Arab Coalition Forces, with the help of UAE Air Force in Yemen, have destroyed on January 28, 2017, an Iranian military drone near Mokha. The drone was at a mobile launching platform, intended to target Yemeni forces participating in the liberation of Mokha city. Deputy Chief of General Staff of Yemeni Armed Forces General Ahmed Saif Al Yafei confirmed that Yemeni forces detected the drone during surveillance of northern areas in Mokha, adding that the aircraft was about to take off for its mission when it was destroyed by an air to surface missile in coordination with the UAE Air Force operating in Yemen.

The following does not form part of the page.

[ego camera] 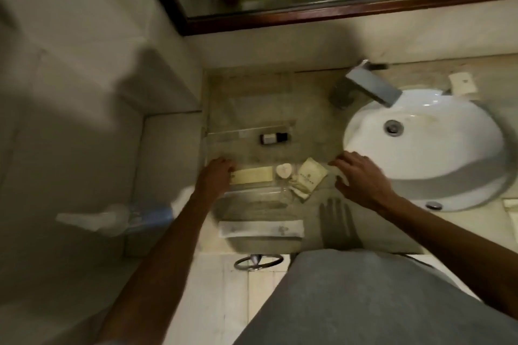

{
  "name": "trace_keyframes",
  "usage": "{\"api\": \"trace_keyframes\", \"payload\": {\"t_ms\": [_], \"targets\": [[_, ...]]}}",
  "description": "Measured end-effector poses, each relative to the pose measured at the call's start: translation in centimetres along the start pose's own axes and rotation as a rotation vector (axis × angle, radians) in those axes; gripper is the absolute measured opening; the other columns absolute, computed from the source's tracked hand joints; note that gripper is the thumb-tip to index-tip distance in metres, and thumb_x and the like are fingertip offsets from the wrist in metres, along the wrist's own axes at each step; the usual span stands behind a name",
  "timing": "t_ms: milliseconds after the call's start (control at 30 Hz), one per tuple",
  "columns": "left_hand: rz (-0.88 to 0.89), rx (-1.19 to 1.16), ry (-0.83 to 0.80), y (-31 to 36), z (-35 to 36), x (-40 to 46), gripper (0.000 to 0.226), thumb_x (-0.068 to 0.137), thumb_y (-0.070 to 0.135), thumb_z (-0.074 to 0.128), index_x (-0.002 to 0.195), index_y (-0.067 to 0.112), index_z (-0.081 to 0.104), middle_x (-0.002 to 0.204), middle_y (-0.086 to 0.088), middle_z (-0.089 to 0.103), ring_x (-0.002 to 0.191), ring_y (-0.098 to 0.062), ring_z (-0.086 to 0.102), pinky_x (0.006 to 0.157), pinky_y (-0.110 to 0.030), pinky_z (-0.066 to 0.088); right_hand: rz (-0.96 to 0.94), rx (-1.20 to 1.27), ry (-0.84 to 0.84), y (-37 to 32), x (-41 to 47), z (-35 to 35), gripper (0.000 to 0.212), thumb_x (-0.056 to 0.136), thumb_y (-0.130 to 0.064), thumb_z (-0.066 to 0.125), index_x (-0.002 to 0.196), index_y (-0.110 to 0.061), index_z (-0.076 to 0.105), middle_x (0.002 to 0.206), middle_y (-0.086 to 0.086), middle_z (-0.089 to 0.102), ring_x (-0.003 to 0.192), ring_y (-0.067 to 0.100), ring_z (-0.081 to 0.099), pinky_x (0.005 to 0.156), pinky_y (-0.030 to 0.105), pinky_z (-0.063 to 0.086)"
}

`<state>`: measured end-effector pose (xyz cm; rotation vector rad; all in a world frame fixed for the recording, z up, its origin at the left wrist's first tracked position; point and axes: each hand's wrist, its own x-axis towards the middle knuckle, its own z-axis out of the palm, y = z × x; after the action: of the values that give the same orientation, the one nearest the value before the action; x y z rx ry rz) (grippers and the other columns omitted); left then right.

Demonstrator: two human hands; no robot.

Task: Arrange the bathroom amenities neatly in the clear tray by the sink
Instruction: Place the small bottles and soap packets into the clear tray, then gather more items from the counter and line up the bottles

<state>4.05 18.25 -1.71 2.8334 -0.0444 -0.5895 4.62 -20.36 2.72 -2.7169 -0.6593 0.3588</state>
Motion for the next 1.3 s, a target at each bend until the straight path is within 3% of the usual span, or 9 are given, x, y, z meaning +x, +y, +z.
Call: {"api": "trace_keyframes", "payload": {"t_ms": [133, 333, 533, 700, 867, 1000, 1100, 1167, 1300], "targets": [[0.057, 0.182, 0.167, 3.5, -0.5, 1.2, 0.031, 0.073, 0.012, 0.072, 0.103, 0.014, 0.066, 0.110, -0.014, 0.059, 0.097, -0.037, 0.058, 0.079, -0.045, 0.052, 0.091, -0.007, 0.020, 2.2, -0.6, -1.6, 0.050, 0.072, -0.015, 0.069, 0.121, -0.010, 0.062, 0.122, 0.015, 0.061, 0.103, 0.035, 0.058, 0.086, 0.042, 0.048], [0.344, -0.083, 0.472, 21.7, -0.4, 3.8, 0.036, 0.077, 0.021, 0.056, 0.110, 0.010, 0.063, 0.108, -0.015, 0.060, 0.099, -0.034, 0.054, 0.088, -0.043, 0.044, 0.251, -0.055, 0.146, 10.5, -5.2, -6.0, 0.053, 0.076, -0.021, 0.067, 0.127, -0.011, 0.057, 0.130, 0.014, 0.057, 0.112, 0.034, 0.055, 0.093, 0.042, 0.045], [0.740, -0.248, 0.299, 47.0, 3.7, 6.6, 0.039, 0.075, 0.018, 0.064, 0.114, 0.015, 0.061, 0.114, -0.008, 0.060, 0.107, -0.029, 0.054, 0.089, -0.042, 0.044, 0.495, -0.043, 0.278, 23.4, -15.8, -11.4, 0.054, 0.078, -0.023, 0.066, 0.129, -0.012, 0.057, 0.130, 0.011, 0.056, 0.115, 0.031, 0.054, 0.093, 0.042, 0.046], [0.812, -0.199, 0.136, 63.0, 7.8, 8.2, 0.045, 0.071, 0.017, 0.066, 0.115, 0.015, 0.059, 0.112, -0.006, 0.058, 0.103, -0.027, 0.054, 0.083, -0.040, 0.046, 0.674, -0.025, 0.281, 32.8, -24.0, -13.1, 0.054, 0.080, -0.025, 0.066, 0.132, -0.014, 0.054, 0.133, 0.009, 0.053, 0.118, 0.031, 0.052, 0.093, 0.040, 0.046], [0.704, -0.193, 0.053, 72.7, 11.8, 11.4, 0.047, 0.077, 0.021, 0.068, 0.120, 0.007, 0.056, 0.116, -0.014, 0.056, 0.105, -0.031, 0.054, 0.084, -0.042, 0.049, 0.849, -0.059, 0.363, 40.8, -28.9, -13.2, 0.052, 0.083, -0.022, 0.068, 0.132, -0.014, 0.053, 0.131, 0.011, 0.054, 0.114, 0.031, 0.052, 0.091, 0.044, 0.049], [0.262, -0.360, -0.054, 77.9, 14.3, 15.0, 0.070, 0.077, 0.048, 0.073, 0.124, 0.003, 0.047, 0.122, -0.016, 0.054, 0.111, -0.031, 0.054, 0.089, -0.041, 0.049, 0.956, -0.035, 0.328, 45.5, -29.9, -12.6, 0.055, 0.085, -0.032, 0.068, 0.135, -0.018, 0.049, 0.133, 0.010, 0.052, 0.117, 0.031, 0.050, 0.091, 0.046, 0.049], [0.053, -0.376, -0.127, 80.5, 15.9, 17.2, 0.082, 0.077, 0.049, 0.075, 0.132, 0.000, 0.038, 0.129, -0.021, 0.048, 0.115, -0.035, 0.053, 0.094, -0.045, 0.048, 0.955, -0.027, 0.219, 47.5, -29.0, -11.7, 0.043, 0.091, -0.031, 0.060, 0.129, -0.015, 0.052, 0.123, 0.011, 0.057, 0.105, 0.030, 0.058, 0.082, 0.043, 0.052], [0.017, -0.287, -0.145, 81.2, 16.3, 18.1, 0.080, 0.075, 0.039, 0.077, 0.133, 0.003, 0.035, 0.131, -0.020, 0.048, 0.114, -0.035, 0.054, 0.091, -0.044, 0.049, 0.931, -0.024, 0.088, 48.3, -28.5, -11.1, 0.029, 0.095, -0.028, 0.052, 0.121, -0.014, 0.052, 0.105, 0.009, 0.063, 0.088, 0.028, 0.064, 0.069, 0.037, 0.052], [0.167, -0.015, -0.098, 81.2, 16.7, 18.8, 0.062, 0.083, 0.028, 0.066, 0.131, 0.002, 0.035, 0.129, -0.018, 0.048, 0.112, -0.032, 0.054, 0.082, -0.038, 0.048, 0.837, -0.174, -0.030, 49.2, -28.2, -11.3, 0.012, 0.093, -0.023, 0.054, 0.101, -0.017, 0.059, 0.082, 0.002, 0.068, 0.068, 0.022, 0.065, 0.055, 0.028, 0.038]]}}
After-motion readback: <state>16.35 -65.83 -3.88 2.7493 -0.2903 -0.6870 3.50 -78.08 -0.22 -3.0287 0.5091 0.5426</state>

The liberation of Mocha has facilitated moving to the operation’s next target, Hodeidah, the largest port in the area controlled by Iran-backed militants. Warplanes from the Saudi-led coalition intensified air strikes on Al Houthi-held regions on the Red Sea between Taiz and Hodeida apparently to pave the way for the government forces, which are still battling remnants of Al Houthis snipers in Mocha, to advance.

President Hadi congratulated pro-government forces and the people of Yemen on the victory in Mocha, and urged the forces to push forth across the country’s many front lines – which until now have mostly fallen into stalemate – until they liberate the whole country from the rebels.

In Taiz, located in northern Yemen, renewed clashes erupted with massive losses being registered on behalf of  Iran-aligned Houthis and forces  loyal to ousted president Ali Abdullah Saleh Houthis.

Summary

Yemeni forces backed by the Saudi-led Arab Coalition freed the strategic Red Sea port city of Mocha in Yemen’s Taiz Governorate, from Iran-aligned Houthis on January 26, 2017. The liberation of Mocha was a main target achieved by phase one of operation ‘Golden Spear’.

Houthi forces had controlled Mokha since they overran the capital Sana’a in September 2014 and advanced on other regions aided by troops loyal to former president Ali Abdullah Saleh.

The fall of Mocha is a significant blow for the Houthi rebels since it cut a main supply route of their forces. The victory in Mocha will support the battle over Taiz. Freeing the key port city, Mokha will open up the road before pro-government forces to go in with full-blown force to the eastern side of the country.

Yemeni government increased military pressure on the rebel alliance to create fissures between the Houthi movement and the Saleh loyalists.  Beyond tactical military gains, the operation appears intended to achieve the broader political goal of the resumption of negotiations. Already the Houthi-Saleh bloc agreed in November 2016, to negotiate on the basis of the UN road map. It seems that now the government and coalition are determined to try to break the military stalemate and bring them back to talks in a weaker position.

Iran is trying to abolish all chances for the success of the political process in Yemen and continues to put fuel on the war-torn country in an attempt to impose its sinister agenda and create a model similar to the Lebanese Hezbollah militia in Yemen.